From the entries below, transcribe exactly the lines between the line holding "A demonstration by" and the line holding "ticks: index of", inclusive; skip all other lines.
--- DATA EXTRACT Enclosed Below ---
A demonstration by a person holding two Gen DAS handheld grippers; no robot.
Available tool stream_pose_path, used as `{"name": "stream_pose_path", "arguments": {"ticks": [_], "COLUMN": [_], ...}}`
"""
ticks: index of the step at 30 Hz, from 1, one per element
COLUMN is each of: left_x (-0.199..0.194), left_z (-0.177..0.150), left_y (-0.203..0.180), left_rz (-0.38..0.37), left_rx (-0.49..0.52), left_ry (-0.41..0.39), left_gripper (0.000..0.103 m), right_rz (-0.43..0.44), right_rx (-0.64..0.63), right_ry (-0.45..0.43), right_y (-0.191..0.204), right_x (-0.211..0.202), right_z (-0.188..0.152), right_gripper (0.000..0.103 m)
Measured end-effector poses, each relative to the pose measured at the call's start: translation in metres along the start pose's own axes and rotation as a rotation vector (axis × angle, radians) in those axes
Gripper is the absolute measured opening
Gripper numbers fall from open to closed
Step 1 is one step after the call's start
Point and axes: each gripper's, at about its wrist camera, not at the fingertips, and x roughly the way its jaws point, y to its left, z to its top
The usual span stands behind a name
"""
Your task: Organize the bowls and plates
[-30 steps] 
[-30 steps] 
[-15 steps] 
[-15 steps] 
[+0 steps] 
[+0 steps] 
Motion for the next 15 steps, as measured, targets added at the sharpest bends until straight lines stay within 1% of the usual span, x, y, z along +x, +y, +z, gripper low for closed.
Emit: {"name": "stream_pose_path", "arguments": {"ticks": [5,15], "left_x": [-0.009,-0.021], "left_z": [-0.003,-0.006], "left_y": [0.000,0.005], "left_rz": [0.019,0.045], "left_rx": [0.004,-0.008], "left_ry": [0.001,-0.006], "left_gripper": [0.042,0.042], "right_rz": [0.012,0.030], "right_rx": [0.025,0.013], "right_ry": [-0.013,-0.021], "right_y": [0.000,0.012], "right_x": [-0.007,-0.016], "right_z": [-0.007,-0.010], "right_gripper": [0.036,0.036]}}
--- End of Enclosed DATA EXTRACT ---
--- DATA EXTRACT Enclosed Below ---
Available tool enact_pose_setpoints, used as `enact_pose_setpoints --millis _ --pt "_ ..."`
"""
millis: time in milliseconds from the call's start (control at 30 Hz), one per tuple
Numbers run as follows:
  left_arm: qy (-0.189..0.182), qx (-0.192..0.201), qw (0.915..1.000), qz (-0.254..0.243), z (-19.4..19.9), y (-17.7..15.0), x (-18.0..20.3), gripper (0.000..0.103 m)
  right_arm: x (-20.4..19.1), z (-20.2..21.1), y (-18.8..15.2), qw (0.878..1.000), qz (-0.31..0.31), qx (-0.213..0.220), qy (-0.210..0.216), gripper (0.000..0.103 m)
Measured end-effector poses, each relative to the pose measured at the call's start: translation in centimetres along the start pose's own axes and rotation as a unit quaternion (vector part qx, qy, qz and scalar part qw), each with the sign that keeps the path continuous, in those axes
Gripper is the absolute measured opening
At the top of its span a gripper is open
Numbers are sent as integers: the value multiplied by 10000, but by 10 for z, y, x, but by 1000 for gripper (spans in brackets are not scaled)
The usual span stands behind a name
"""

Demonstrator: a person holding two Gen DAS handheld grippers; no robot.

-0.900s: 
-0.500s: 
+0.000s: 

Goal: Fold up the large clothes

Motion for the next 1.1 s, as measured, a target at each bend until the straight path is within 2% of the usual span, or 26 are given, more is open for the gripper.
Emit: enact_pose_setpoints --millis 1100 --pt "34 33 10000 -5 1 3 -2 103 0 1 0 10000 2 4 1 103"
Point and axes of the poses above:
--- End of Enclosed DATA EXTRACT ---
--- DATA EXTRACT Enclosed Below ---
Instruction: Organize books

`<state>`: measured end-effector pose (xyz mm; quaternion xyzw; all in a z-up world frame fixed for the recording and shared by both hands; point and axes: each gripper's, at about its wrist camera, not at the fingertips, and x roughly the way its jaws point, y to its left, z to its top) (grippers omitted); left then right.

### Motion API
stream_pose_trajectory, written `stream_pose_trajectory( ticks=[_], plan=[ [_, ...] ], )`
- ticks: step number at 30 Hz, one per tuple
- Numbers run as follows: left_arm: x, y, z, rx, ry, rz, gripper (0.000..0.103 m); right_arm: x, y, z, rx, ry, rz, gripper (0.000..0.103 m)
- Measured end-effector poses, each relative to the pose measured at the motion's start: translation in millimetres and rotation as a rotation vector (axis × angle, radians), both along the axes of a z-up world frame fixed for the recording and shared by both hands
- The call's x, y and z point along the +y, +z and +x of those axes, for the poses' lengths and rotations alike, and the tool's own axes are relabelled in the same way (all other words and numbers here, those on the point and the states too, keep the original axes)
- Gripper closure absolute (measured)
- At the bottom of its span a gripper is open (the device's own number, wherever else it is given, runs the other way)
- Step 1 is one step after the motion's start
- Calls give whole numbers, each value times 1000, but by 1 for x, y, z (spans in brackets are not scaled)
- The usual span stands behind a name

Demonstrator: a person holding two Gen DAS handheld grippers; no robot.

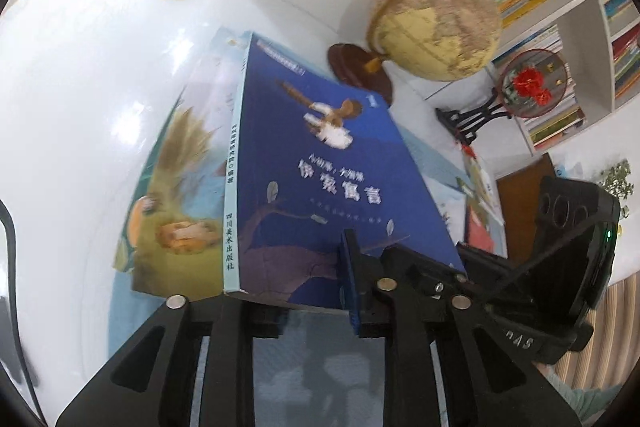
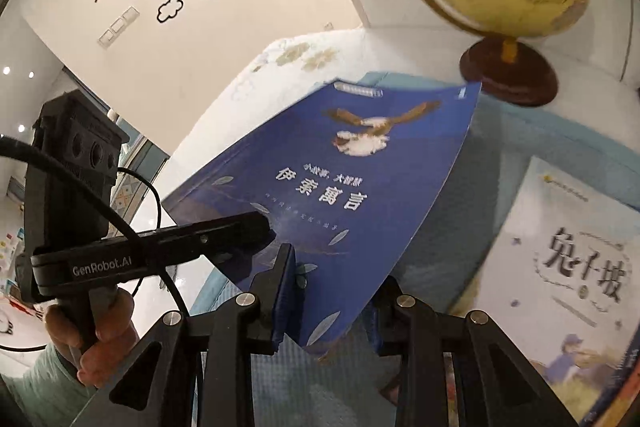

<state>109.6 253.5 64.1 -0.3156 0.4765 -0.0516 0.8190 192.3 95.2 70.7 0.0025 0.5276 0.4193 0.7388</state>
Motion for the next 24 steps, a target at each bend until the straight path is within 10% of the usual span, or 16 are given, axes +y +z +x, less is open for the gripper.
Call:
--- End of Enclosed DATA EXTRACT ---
## RESPONSE TO THE EXERCISE
A demonstration by a person holding two Gen DAS handheld grippers; no robot.
Available tool stream_pose_path, used as `{"name": "stream_pose_path", "arguments": {"ticks": [_], "COLUMN": [_], ...}}`
"""
ticks: index of the step at 30 Hz, from 1, one per element

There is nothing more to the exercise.